L’être humain apprend en permanence. Mais sur des marchés complexes, personne ne peut tout maîtriser. Nous surestimons donc souvent nos propres connaissances et capacités – un phénomène connu sous le nom d’effet Dunning-Kruger.
Un exemple classique d’excès de confiance est Eastman Kodak. L’entreprise a dominé pendant des décennies le marché de la photographie et a même inventé l’appareil photo numérique en 1975. La direction a toutefois mis cette innovation de côté afin de protéger son activité très rentable de films photographiques. La concurrence et le changement technologique ont finalement conduit au déclin de Kodak.
Les investisseurs aussi peuvent devenir excessivement confiants. Lorsque les cours des actions montent, le succès est souvent attribué à ses propres compétences. En 2023–2024, par exemple, les grandes entreprises technologiques américaines ont dominé les marchés boursiers. L’engouement généralisé pour l’intelligence artificielle a rendu ces actions relativement faciles à identifier, mais un excès de confiance a pu rendre les investisseurs aveugles aux risques lorsque les performances ont commencé à diverger.
L’excès de confiance présente une autre dimension : le biais de confirmation (confirmation bias). Les individus ont tendance à rechercher et à privilégier les informations qui confirment leurs convictions existantes, tandis que les signaux contradictoires sont ignorés. À l’ère des réseaux sociaux et des fils d’actualité personnalisés, cet effet est encore renforcé. Les investisseurs devraient donc activement rechercher des informations susceptibles de remettre en question leurs propres points de vue – même si cela peut parfois être inconfortable.
Notre cerveau simplifie en permanence l’information. C’est efficace, mais cela peut conduire à des erreurs systématiques. Deux exemples :
Premièrement, le biais domestique. Les investisseurs ont tendance à investir principalement dans leur propre pays. Une étude de Barclays datant de 2023 a par exemple montré que les investisseurs britanniques consacraient environ 25 % de leur portefeuille à des actions britanniques, alors que le Royaume-Uni ne représente qu’environ 4 % de la capitalisation boursière mondiale. Cette préférence limite la diversification et, par conséquent, une gestion efficace des risques.

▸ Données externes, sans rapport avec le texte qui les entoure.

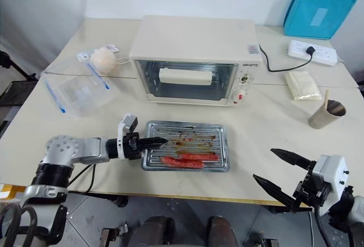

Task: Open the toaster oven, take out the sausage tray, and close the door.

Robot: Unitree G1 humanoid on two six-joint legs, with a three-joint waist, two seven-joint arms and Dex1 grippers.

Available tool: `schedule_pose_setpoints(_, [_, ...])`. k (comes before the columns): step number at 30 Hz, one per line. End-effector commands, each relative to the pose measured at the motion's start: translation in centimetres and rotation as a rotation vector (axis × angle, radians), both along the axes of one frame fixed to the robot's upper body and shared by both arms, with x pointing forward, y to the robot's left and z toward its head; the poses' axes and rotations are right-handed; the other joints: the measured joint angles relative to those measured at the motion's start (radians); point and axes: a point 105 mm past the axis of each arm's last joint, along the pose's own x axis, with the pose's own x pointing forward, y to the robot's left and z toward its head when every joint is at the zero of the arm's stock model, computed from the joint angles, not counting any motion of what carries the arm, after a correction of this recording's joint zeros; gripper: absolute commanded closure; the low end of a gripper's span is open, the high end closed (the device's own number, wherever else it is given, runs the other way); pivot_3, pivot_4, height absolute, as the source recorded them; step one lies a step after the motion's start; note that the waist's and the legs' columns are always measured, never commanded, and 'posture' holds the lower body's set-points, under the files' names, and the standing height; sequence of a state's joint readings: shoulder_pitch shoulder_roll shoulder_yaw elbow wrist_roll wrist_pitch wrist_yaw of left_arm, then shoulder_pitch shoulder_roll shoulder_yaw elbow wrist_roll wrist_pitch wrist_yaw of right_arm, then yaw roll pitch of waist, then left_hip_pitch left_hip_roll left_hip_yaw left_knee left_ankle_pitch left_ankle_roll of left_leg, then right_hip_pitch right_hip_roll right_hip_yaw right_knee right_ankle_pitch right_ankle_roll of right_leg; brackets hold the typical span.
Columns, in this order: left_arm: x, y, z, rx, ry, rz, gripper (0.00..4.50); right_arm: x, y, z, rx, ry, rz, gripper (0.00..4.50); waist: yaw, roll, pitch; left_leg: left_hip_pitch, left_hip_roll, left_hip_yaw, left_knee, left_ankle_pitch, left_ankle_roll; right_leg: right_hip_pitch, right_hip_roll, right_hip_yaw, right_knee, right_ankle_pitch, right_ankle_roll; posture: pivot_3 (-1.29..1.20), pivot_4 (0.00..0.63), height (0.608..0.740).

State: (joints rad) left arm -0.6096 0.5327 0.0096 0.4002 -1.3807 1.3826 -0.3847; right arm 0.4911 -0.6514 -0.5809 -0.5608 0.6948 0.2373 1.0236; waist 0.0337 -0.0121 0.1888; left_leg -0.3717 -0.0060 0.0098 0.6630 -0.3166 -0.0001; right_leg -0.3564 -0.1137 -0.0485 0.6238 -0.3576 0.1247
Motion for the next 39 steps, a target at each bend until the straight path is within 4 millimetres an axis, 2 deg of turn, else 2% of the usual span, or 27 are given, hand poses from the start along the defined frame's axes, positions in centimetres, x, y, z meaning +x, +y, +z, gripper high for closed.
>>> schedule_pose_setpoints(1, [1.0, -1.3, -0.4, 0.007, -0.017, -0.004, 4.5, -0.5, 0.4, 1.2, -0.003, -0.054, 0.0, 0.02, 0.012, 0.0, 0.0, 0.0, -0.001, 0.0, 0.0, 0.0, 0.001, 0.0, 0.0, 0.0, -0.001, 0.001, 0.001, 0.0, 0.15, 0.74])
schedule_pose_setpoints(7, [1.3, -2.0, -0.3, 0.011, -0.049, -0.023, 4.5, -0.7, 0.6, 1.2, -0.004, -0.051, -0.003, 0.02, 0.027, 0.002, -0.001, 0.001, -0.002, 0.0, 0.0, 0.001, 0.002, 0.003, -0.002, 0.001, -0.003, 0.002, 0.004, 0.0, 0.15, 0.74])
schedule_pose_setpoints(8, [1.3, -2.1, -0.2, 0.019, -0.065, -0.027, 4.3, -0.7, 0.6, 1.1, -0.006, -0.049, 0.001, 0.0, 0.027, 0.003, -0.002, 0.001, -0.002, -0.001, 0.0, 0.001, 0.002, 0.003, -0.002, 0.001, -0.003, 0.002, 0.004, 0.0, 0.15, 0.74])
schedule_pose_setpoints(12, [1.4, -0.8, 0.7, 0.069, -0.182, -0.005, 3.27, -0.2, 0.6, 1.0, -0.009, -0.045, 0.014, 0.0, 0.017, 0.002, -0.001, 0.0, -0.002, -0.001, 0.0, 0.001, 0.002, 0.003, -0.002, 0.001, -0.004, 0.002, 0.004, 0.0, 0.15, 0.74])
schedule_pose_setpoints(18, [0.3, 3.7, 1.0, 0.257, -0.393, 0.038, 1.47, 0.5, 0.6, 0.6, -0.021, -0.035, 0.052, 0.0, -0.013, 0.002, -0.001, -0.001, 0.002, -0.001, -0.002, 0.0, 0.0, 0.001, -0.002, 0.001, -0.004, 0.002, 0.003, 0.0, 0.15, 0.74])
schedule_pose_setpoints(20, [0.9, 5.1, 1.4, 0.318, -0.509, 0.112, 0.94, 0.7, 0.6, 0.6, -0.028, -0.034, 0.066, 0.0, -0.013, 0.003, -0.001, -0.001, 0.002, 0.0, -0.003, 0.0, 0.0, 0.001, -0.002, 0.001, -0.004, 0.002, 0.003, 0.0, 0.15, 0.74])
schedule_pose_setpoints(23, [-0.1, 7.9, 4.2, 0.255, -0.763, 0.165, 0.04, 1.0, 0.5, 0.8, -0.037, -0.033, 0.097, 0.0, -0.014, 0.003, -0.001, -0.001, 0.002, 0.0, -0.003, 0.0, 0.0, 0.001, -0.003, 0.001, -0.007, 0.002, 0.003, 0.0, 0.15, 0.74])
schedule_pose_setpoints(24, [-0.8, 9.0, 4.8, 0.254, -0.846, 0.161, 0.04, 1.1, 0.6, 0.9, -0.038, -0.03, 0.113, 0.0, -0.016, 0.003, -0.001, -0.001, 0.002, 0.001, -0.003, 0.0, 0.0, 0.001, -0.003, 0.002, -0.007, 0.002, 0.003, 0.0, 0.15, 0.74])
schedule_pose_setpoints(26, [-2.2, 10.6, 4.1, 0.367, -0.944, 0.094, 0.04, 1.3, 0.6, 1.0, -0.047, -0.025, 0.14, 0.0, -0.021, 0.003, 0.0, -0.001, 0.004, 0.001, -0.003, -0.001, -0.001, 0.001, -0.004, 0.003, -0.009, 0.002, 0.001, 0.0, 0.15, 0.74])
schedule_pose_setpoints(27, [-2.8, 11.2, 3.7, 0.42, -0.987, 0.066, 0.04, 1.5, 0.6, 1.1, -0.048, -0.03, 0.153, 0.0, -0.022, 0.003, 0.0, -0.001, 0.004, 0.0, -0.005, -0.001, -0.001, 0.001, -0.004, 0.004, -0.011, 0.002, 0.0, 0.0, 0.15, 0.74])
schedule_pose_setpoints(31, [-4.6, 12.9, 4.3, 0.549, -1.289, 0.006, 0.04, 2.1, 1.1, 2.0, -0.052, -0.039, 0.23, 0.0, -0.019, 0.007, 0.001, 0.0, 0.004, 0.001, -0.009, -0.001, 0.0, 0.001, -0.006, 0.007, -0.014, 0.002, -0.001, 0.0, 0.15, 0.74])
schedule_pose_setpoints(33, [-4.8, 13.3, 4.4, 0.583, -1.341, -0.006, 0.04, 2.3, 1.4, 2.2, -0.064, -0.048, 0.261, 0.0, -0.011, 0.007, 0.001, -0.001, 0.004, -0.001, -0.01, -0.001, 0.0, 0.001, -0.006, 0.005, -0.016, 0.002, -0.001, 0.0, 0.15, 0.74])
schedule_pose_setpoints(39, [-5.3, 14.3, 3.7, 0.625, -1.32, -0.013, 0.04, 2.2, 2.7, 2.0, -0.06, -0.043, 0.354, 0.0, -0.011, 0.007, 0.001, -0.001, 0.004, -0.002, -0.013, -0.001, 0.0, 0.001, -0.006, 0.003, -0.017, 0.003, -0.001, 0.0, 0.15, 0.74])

Deuxièmement, l’effet d’ancrage. L’effet d’ancrage se produit lorsque les individus sont inconsciemment influencés par un point de référence. Sur les marchés financiers, cela se produit souvent autour de chiffres ronds ou de records historiques. Lorsque, par exemple, l’indice allemand DAX a franchi début 2026 le seuil des 25 000 points, ou que Nvidia a atteint en 2025 une capitalisation boursière de plus de 4 000 milliards de dollars américains, ces jalons ont suscité une grande attention. D’un point de vue objectif, ces chiffres ronds ne sont toutefois pas plus significatifs que d’autres. Sans contexte – par exemple un ajustement à l’inflation – de tels records disent peu de chose sur les valorisations réelles.
Comment les investisseurs peuvent-ils éviter ces pièges comportementaux ? Une solution possible réside dans des stratégies d’investissement systématiques. Celles-ci reposent sur des recherches scientifiques et des données historiques, sont mises en œuvre selon des processus rigoureux, mesurent et pilotent systématiquement les risques et évitent les réactions émotionnelles.
Les ordinateurs ne connaissent ni la peur ni la cupidité. Les actions ne sont achetées que lorsqu’elles répondent à des critères objectifs, et vendues lorsque ce n’est plus le cas. Cela contribue à réduire le comportement moutonnier, les ventes de panique et les concentrations excessives.
Cela étant, les stratégies systématiques ne sont pas non plus une panacée. Les données peuvent être biaisées et les modèles peuvent comporter des erreurs. Une supervision et un contrôle humains restent donc indispensables. Les processus systématiques doivent être conçus, surveillés et affinés avec soin. En fin de compte, investir ne consiste pas à choisir entre l’homme et la machine, mais à combiner les deux.